» **Task details**: Could you return the lines below exactly, from the first line up to and including the line that holds "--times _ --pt"?

+++ Raw data

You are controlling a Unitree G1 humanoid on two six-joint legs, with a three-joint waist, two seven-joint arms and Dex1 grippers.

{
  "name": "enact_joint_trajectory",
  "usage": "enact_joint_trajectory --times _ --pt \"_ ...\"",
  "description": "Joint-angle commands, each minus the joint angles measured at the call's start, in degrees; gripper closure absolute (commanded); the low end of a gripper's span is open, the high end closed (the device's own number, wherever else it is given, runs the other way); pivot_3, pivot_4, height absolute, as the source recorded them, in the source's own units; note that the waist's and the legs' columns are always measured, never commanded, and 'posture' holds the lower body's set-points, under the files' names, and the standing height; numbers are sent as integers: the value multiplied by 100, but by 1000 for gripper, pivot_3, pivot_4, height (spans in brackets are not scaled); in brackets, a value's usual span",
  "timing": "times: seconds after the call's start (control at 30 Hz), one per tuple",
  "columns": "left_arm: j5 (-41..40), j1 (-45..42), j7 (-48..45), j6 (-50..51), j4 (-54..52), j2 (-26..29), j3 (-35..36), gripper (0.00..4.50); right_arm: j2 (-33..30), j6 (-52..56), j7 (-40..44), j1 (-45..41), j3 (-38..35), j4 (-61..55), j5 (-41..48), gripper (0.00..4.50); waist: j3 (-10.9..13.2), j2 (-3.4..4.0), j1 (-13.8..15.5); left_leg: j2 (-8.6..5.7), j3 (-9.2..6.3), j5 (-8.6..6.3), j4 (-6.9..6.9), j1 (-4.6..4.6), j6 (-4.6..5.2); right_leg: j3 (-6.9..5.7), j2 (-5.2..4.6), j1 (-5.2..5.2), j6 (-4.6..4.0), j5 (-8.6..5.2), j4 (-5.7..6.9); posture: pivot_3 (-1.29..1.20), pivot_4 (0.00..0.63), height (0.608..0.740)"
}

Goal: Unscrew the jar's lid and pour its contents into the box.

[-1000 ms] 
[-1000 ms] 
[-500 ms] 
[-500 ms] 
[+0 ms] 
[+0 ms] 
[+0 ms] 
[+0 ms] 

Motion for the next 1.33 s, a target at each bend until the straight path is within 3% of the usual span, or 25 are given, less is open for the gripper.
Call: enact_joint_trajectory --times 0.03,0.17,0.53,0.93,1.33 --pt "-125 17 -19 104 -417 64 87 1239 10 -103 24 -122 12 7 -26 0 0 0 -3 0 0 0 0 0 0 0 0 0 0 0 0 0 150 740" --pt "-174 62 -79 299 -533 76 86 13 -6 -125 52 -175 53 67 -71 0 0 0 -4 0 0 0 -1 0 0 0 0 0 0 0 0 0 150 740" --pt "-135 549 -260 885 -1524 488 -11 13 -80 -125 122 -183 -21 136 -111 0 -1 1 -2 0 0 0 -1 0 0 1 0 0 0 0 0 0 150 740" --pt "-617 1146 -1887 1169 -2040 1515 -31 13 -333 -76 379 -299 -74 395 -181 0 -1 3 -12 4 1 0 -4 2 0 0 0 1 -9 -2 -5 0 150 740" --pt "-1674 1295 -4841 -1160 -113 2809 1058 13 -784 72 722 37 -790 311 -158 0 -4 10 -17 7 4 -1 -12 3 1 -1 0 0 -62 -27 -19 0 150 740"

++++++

» **Solved problem**:
You are controlling a Unitree G1 humanoid on two six-joint legs, with a three-joint waist, two seven-joint arms and Dex1 grippers.

{
  "name": "enact_joint_trajectory",
  "usage": "enact_joint_trajectory --times _ --pt \"_ ...\"",

That was the complete answer.